Your instructions:
The lines to be set down run from the line containing "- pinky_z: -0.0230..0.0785" through the final line of the data below; print them exactly and print nothing else.

Information supplied:

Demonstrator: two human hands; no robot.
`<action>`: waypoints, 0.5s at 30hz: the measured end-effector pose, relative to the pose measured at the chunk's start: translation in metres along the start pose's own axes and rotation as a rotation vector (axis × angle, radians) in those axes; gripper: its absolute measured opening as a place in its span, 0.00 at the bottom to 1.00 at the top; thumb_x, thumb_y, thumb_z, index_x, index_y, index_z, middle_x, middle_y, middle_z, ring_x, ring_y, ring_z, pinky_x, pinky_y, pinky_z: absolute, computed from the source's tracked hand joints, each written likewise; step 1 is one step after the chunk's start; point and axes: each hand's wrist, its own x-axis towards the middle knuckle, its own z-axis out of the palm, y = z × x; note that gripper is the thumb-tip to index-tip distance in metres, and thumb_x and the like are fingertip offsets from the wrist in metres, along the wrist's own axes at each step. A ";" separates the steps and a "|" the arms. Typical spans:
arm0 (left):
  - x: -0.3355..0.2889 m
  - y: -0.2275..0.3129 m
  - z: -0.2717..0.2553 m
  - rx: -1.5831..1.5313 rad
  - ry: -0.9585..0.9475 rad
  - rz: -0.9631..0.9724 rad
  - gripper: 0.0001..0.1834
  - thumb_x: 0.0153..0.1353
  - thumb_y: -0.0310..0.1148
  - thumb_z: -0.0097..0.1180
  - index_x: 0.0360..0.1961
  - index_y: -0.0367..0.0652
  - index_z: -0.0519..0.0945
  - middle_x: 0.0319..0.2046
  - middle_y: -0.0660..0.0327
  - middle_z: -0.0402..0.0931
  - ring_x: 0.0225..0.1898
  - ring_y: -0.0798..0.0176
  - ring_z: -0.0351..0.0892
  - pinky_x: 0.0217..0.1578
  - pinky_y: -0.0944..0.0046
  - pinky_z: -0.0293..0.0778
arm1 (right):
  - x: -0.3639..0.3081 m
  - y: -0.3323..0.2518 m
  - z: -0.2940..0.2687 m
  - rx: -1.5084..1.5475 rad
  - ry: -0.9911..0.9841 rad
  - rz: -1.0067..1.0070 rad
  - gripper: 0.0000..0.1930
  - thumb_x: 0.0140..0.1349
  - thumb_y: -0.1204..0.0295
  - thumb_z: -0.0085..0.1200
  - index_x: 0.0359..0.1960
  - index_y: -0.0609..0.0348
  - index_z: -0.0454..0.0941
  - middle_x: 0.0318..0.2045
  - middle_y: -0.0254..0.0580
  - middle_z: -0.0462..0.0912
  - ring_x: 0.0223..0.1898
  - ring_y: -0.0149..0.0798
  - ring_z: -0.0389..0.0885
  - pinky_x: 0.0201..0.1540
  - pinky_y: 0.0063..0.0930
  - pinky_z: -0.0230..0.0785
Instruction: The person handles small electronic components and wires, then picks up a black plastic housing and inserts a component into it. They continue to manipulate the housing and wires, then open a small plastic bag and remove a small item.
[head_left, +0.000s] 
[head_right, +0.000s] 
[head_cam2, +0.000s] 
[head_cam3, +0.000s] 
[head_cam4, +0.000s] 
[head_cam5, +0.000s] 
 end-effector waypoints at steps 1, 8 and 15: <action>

Response:
  - pinky_z: -0.0230..0.0785
Instruction: The person handles small electronic components and wires, then picks up a black plastic housing and inserts a component into it. They continue to manipulate the housing and wires, then open a small plastic bag and remove a small item.
[head_left, +0.000s] 
[head_right, +0.000s] 
[head_cam2, +0.000s] 
[head_cam3, +0.000s] 
[head_cam4, +0.000s] 
[head_cam5, +0.000s] 
 end-effector waypoints at steps 1, 8 and 15: <action>

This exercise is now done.